Simultaneous Positron Emission Tomography (PET) and Magnetic Resonance Imaging (MRI) provides a unique non-invasive opportunity to image both the functional and structural characteristics of biological systems. PET imaging shows high-sensitivity to dynamic metabolic and functional processes through tracking of biomarkers in-vivo but lacks the resolution to resolve detailed anatomy. MRI produces exceptional soft-tissue contrast but often lacks the ability to visualize metabolic processes. Combining both modalities allows clinicians and researchers to collect a wealth of biological information with regard to both structure and metabolic processes in-vivo. Much recent technical development has focused on the integration of both modalities within a single system to allow for simultaneous collection, which leads to reduced scan time and near perfect spatiotemporal correlation between images. Of particular importance is developing these capabilities in the small animal pre-clinical setting providing invaluable opportunities to study biological processes and test therapeutic strategies.
In this study, researchers at the Seoul National University College of Medicine present the performance evaluation of the SimPET/M7 system; an advanced simultaneous PET/MRI scanner dedicated to preclinical animal imaging. Following the NEMA NU 4-2008 standard (Performance Measurements of Small Animal Positron Emission Tomographs) the performance of the system was assessed. Further, compatibility of SimPET with simultaneous MRI was assessed using both an ex-vivo phantom and in-vivo mouse imaging. Here we present a brief summary of results.
The spatial resolution at center based on a three-dimensional ordered-subset expectation-maximization (3D OSEM) reconstruction without and with warm background was 0.7 mm and 1.45 mm, respectively. Peak sensitivity was 4.21 % (energy window = 250–750 keV) and the peak noise equivalent count rate with the same energy window was 151 kcps at 38.4 MBq. As measured using the NEMA NU-4 image quality phantom, the uniformity was 4.42 %, and the spillover ratios in water- and air-filled chambers were 14.6 % and 12.7 %, respectively (shown to the right).
A hot rod phantom was used to assess the ability of the PET scanner to resolve spatially distinct objects. This phantom had six groups of rods with diameters of 0.75, 1.0, 1.35, 1.7, 2.0 and 2.5 mm. The spacing from the center of each neighboring rod was twice it’s diameter. Shown are representative images obtained with a 3D OSEM reconstruction A) with the incorporation of resolution recovery using point spread functions and B) without point spread functions. In A the 0.75 mm rods are distinguishable and > 1 mm rods are clearly separated shown excellent image resolution.
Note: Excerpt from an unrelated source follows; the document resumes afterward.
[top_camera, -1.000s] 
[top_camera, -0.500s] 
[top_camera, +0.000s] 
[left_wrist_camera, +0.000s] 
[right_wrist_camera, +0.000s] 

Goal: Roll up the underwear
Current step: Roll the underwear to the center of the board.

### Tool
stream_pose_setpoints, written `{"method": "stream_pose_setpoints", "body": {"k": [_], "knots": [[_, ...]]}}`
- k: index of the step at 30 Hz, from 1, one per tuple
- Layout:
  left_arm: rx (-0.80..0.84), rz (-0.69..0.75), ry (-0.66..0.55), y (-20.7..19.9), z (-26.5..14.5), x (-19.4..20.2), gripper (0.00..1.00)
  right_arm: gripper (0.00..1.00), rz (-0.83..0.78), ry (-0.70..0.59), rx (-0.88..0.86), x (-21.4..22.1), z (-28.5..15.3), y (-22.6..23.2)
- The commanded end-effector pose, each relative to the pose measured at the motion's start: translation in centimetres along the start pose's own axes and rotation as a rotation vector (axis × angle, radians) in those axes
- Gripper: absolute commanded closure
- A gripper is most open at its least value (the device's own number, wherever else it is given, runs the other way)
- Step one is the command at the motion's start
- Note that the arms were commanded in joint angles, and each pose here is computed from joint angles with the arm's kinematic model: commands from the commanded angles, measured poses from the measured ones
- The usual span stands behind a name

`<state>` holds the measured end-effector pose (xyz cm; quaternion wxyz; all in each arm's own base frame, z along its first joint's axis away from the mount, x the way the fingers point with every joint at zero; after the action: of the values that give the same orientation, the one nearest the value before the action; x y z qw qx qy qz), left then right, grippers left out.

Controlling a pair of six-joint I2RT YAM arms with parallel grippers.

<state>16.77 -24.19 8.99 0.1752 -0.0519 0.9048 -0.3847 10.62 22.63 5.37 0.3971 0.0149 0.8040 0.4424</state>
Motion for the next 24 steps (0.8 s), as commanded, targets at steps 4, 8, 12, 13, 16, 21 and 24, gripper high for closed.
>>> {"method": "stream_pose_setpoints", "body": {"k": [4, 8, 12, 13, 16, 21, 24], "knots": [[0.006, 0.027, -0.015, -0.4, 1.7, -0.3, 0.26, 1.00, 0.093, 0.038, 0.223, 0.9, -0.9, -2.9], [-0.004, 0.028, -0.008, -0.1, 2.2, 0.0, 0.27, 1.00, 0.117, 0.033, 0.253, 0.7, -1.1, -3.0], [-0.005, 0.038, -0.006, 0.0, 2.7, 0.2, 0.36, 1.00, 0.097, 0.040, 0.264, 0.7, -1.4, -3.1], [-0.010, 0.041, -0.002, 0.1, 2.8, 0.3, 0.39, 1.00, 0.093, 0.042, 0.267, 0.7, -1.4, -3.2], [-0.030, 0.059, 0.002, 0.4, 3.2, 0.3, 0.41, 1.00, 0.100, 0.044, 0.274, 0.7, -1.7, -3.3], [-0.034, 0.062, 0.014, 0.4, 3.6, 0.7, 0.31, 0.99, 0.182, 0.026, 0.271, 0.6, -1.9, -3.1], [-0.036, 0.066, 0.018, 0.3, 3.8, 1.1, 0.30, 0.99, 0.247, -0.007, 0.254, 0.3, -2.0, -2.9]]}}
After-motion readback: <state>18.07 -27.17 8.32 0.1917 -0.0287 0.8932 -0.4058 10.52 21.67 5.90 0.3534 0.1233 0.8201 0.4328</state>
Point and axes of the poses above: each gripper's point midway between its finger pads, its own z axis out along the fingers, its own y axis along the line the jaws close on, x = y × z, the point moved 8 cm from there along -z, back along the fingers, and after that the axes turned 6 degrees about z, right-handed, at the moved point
As anticipated, different PET conditions and MRI pulse sequences did not appreciably affect the SNR and uniformity of MRI images and PET count rates representing excellent integration between the two subsystems (results shown below).
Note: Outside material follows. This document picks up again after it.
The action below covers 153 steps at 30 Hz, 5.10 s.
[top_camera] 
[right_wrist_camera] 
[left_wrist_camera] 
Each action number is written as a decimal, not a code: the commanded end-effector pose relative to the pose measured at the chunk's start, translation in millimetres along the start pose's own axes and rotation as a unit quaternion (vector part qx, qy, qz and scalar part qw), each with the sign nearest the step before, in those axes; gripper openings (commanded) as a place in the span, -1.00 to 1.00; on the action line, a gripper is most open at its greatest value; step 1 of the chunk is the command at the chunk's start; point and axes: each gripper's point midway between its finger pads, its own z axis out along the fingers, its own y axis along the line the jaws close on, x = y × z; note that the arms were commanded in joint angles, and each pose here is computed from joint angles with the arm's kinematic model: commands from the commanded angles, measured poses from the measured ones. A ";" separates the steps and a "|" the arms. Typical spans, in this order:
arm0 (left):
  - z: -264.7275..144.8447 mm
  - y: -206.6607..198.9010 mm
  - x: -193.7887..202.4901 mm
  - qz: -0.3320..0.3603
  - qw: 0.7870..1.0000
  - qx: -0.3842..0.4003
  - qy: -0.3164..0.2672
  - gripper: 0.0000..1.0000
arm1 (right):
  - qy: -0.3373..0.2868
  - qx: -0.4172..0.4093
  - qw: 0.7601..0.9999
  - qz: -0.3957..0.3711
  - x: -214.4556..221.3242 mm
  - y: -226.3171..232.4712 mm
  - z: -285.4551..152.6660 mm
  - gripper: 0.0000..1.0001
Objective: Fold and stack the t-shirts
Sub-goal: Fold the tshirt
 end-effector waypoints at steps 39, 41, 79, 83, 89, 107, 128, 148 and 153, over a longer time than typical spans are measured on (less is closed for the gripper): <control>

To demonstrate the capabilities of the system in-vivo, simultaneous PET/MRI with 64Cu-NOTA-ironoxide was performed in a BALB/c mouse. In the images below we see excellent spatiotemporal correlation of the PET/MRI images 10-min post injection and strong signal intensity in the abdominal aorta highlighting the capabilities of simultaneous PET/MRI in-vivo.
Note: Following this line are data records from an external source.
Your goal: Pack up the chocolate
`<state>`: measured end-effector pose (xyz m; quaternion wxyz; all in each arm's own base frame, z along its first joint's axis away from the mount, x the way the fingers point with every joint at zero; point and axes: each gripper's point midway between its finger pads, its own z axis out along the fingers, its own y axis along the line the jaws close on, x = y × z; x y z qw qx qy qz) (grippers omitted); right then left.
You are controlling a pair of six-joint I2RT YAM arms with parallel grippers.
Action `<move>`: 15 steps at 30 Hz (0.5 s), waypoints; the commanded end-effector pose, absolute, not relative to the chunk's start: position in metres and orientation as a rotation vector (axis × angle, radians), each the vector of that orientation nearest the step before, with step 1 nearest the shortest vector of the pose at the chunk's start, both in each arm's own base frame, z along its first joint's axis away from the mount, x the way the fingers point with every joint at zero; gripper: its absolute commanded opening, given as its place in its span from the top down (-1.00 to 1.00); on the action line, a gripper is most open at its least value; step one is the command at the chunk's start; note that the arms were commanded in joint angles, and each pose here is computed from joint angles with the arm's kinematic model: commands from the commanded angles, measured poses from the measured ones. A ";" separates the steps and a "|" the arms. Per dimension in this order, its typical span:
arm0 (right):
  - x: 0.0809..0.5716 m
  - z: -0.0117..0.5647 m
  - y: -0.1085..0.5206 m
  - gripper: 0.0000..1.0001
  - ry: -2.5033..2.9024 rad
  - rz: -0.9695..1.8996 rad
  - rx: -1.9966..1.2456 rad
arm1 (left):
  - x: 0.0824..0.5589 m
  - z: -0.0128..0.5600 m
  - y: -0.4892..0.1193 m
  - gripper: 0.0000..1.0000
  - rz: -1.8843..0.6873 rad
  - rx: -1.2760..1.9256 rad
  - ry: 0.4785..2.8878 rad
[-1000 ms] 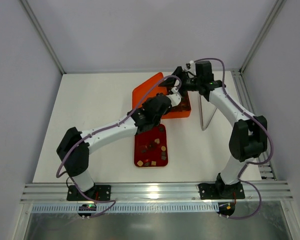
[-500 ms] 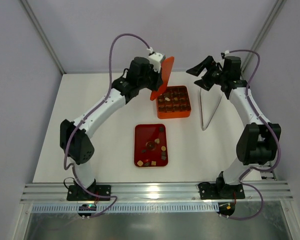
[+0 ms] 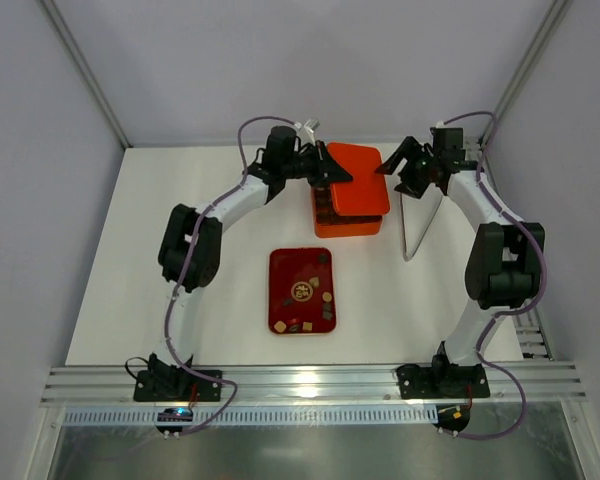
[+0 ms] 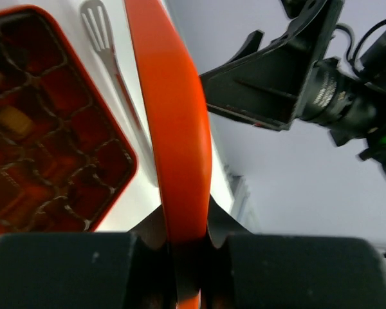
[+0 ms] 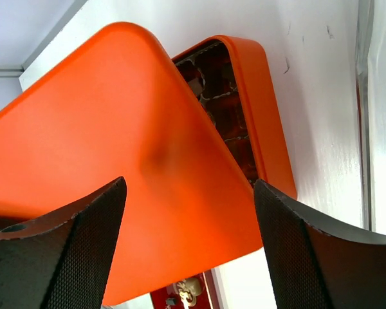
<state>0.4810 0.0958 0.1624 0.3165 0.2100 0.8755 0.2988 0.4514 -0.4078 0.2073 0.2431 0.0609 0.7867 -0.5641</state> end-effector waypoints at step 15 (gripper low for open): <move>0.499 0.144 0.102 -0.54 2.283 0.825 0.514 | 0.486 0.216 -0.394 1.00 -1.916 -0.004 1.969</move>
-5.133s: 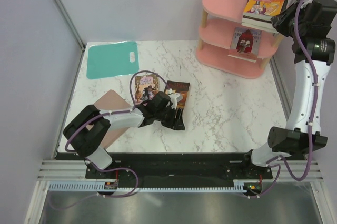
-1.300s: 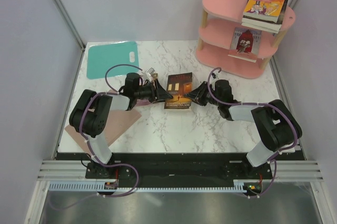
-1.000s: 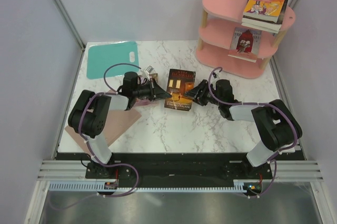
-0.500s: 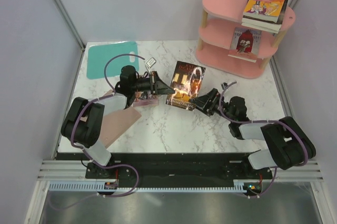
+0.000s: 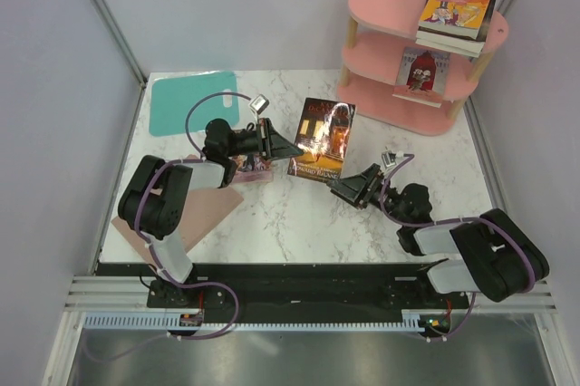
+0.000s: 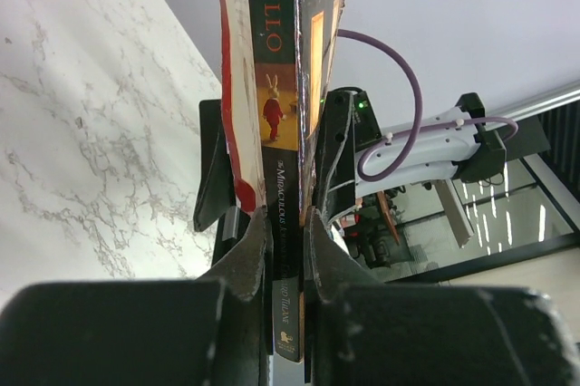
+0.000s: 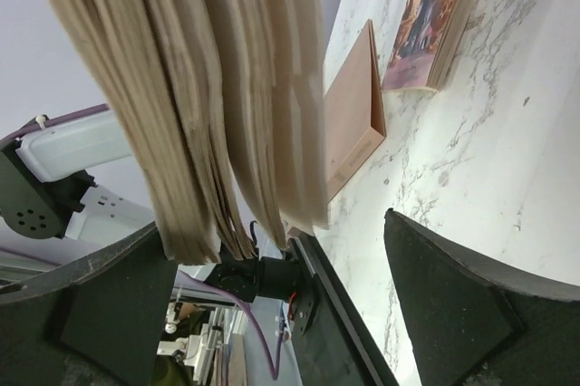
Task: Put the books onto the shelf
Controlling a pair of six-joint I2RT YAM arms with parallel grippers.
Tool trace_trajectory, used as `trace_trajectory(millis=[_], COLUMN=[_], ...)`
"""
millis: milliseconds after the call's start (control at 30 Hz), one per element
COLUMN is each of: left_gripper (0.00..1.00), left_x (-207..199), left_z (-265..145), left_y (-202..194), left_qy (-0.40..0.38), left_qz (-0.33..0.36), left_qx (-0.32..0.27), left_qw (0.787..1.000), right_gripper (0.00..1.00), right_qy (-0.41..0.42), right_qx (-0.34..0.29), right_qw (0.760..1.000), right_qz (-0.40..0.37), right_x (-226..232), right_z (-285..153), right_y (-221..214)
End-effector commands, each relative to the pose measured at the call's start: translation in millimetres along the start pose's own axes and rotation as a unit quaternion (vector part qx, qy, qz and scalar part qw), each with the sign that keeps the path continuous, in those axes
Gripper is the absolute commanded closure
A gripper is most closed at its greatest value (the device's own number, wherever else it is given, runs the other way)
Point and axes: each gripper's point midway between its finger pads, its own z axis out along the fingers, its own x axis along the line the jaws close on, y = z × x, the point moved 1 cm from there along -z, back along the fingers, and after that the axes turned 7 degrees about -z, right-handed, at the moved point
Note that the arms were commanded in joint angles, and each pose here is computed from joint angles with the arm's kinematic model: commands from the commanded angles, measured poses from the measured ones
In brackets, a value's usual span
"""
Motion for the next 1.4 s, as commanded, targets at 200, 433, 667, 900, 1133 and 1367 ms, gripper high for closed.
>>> trace_trajectory(millis=[200,433,667,900,1133,1367], left_gripper=[0.98,0.98,0.98,0.98,0.98,0.98], left_x=[-25,-19,-15,-12,-7,-4], left_z=[1,-1,0,2,4,8], left_y=[-1,-5,-6,-1,5,10], left_qy=[-0.038,-0.036,-0.035,-0.034,-0.028,-0.021], left_qz=[0.036,0.029,0.023,0.02,0.021,0.022], left_qx=[0.01,0.012,0.007,0.0,-0.006,-0.011], left_qw=[0.999,0.999,0.999,0.999,0.999,0.999], right_gripper=[0.14,0.15,0.16,0.37,0.66,0.68], right_qy=[0.052,0.046,0.039,0.054,0.012,-0.023], right_qx=[-0.076,-0.093,-0.078,-0.055,-0.033,-0.019], right_qw=[0.996,0.994,0.995,0.997,0.999,0.999], right_qz=[-0.008,-0.034,-0.041,-0.023,-0.025,-0.033], right_x=[28,43,48,51,41,36], right_z=[3,11,18,17,20,21], right_y=[24,42,46,36,32,26])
While we have only presented a subset of the performance results here, they demonstrate the strong capabilities of the SimPET/M7 and highlight the potential for further research applications. The ability to collect these two modalities simultaneously with limited interference provides an invaluable opportunity for researchers to gain a deeper understanding of a wide range of biological processes leading to improved diagnostic and prognostic capabilities.